On 16 July 1948, the world witnessed the creation of a new crime. On a plane flying to Hong Kong from the then-Portuguese colony of Macau, four men motivated by greed suddenly attempted to take control of the aircraft. The event would go down as the first-ever hijacking of a commercial plane, with terrible consequences for the perpetrators and innocent passengers alike.
An audacious conspiracy
The crime was so unprecedented that it wasn’t even known as hijacking at the time. The news called it an act of 'air piracy', while the clearly flabbergasted managing director of Cathay Pacific Airways said that 'the facts were so fantastic that they appeared incredible'. The target aircraft was a seaplane called Miss Macao, operated by Cathay Pacific to capitalize on Macau’s importance as a trading hub. The plane was therefore known to carry very wealthy businesspeople and even gold bullion back and forth between Macau and Hong Kong – a fact that tempted an unlikely group of men to attempt an audacious airborne heist.

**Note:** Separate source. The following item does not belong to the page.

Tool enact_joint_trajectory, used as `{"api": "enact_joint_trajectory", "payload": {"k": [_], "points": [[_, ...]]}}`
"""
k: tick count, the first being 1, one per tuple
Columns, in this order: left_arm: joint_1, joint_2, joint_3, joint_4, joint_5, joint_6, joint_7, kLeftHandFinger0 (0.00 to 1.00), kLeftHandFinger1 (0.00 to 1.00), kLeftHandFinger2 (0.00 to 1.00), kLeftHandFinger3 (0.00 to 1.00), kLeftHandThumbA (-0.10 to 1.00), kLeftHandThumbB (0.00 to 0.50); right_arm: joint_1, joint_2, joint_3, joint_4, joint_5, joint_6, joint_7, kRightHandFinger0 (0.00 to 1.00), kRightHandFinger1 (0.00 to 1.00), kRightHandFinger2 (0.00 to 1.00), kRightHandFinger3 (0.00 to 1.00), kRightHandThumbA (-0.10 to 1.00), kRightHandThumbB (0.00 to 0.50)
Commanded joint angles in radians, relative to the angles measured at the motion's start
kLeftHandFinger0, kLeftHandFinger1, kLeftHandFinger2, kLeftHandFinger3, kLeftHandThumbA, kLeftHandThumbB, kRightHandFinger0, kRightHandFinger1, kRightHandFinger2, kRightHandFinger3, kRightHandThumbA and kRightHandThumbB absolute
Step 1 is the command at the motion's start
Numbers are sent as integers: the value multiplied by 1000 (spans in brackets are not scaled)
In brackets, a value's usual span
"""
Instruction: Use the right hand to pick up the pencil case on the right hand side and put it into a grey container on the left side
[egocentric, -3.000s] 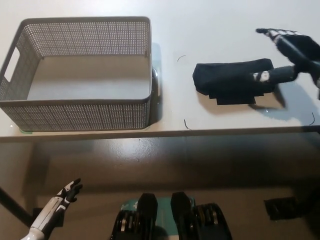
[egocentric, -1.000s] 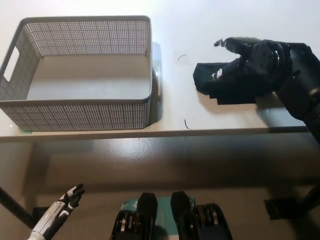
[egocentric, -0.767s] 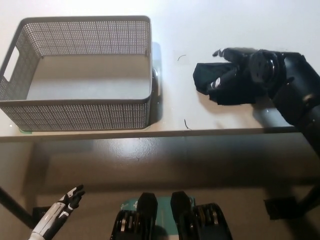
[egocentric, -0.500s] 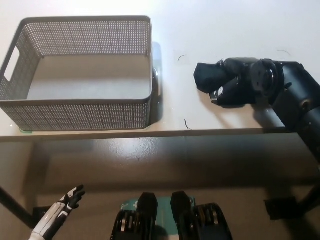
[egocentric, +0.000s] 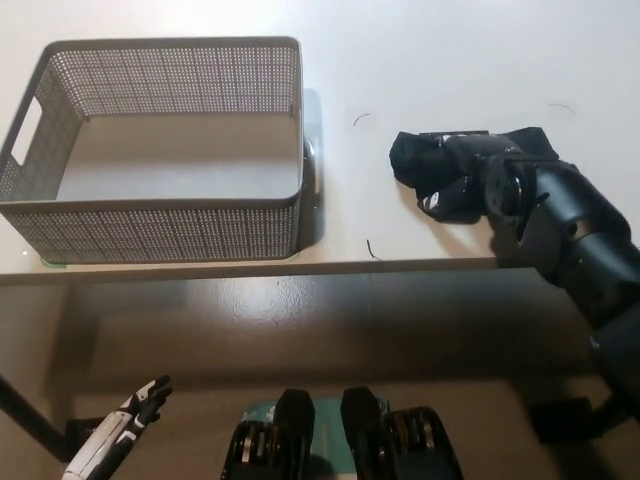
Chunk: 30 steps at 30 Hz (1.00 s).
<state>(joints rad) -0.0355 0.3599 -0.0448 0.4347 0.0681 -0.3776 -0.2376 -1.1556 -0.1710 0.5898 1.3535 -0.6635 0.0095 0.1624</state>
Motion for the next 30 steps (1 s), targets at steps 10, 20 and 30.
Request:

These weren’t veteran thieves or hardened gangsters – they were three ordinary villagers from a nearby island. One of them, a trained pilot, came up with the idea of taking control of the seaplane, flying it to a suitably remote location and then ransom the wealthy passengers. The one snag was their lack of geographical knowledge. They needed someone who had an intimate awareness of local islands and coastlines. And that’s when they recruited the person whose name would become synonymous with the hijacking: a rice farmer called Wong Yu. He was to be the ‘fourth man’, simply there to guide the hijackers to the landing site after they’d subdued the passengers. But things were to go very, very wrong.
The fateful flight
At the controls of Miss Macao on 16 July 1948 were 27-year-old American pilot Dale Cramer and 23-year-old Australian first officer, Ken McDuff. Neither should really have been in the cockpit that day. Cramer had been brought in as the original pilot had developed an earache that morning, while McDuff was covering for the original first officer who’d fallen into the water while trying to moor the seaplane after an earlier flight.
An eclectic group of passengers were on board, including a millionaire executive at a gold bullion firm, a locally well-known jockey, a Coca-Cola employee, and the ringmaster of a travelling circus, who’d originally been set to sail to Hong Kong but booked a place on Miss Macao after missing his ferry. Among the group were the four hijackers, dressed in suits and hats like classic cinema gangsters. Metal detectors weren’t used in those days, so boarding a plane with handguns was tragically straightforward. Shortly after the flight took off from Macau, the gang whipped out their guns and ordered the pilots to hand over the controls. Clearly stunned and outraged by this unprecedented act, the pilots refused, and first officer McDuff lunged at one of the assailants, smacking him over the head with a mooring pole.
After that, in the words of Gavin Young, author of a book on Cathays Pacific, ‘all hell broke loose and bullets flew’, with the cramped cabin now a place of messy violence as passengers took on hijackers in a life and death struggle. Amid the chaos, one of the bullets struck pilot Dale Cramer in the back of his skull, killing him instantly. Cramer’s corpse slumped forward onto the controls, sending the plane onto a deadly trajectory towards the waters below. An official statement from the airline later summed up what happened next: ‘The plane must have turned right round and dived into the sea at a very steep angle, the impact tearing off the nose. The force of the water, under extreme pressure, rushed through the fuselage and tore away the tail. In all probabilities, it flushed out the sole survivor Wong Yu who was at the back of the plane.’
The enigmatic aftermath
Wong Yu, the fourth hijacker, was indeed the only person to emerge from the crash alive. After being pulled ashore, he was taken to hospital to be treated for broken limbs. Suspicion soon fell on him when the bullet-ridden remains of the plane were found and the suspiciously poor background of Wong Yu and his co-conspirators came to light. The trouble was, how to get Wong Yu to talk?
The police resorted to flamboyant tactics to coax out the truth. Recording devices were planted on the ward, while detectives posing as patients were placed in neighbouring beds – one of them even being smeared in pig’s blood to make it look like he’d been brought in from a car accident. Reports differ on what exactly triggered Wong Yu’s confession. According to one account, he bragged about his part in the hijacking to a police informer posing as a patient recovering from surgery. Another version suggests the police provided Wong Yu with a bogus newspaper article falsely saying the other three conspirators had also survived and were spilling their guts to investigators, prompting Wong Yu to panic and give his side of the story.
Either way, Wong Yu eventually confessed. The trouble was, nobody quite knew how to prosecute him. Portuguese authorities in Macau and British authorities in Hong Kong disagreed on whose jurisdiction Wong Yu fell under, as the crime had taken place in a plane between the two locations. Hard as it is to believe, the unresolved legal quagmire led to Wong Yu walking free from prison just a few years after the hijacking. Did he then return to a normal, quiet life? Was he executed by Chinese authorities in an act of unofficial punishment, as some have alleged? The epilogue of the world’s first plane hijacking will always remain a mystery.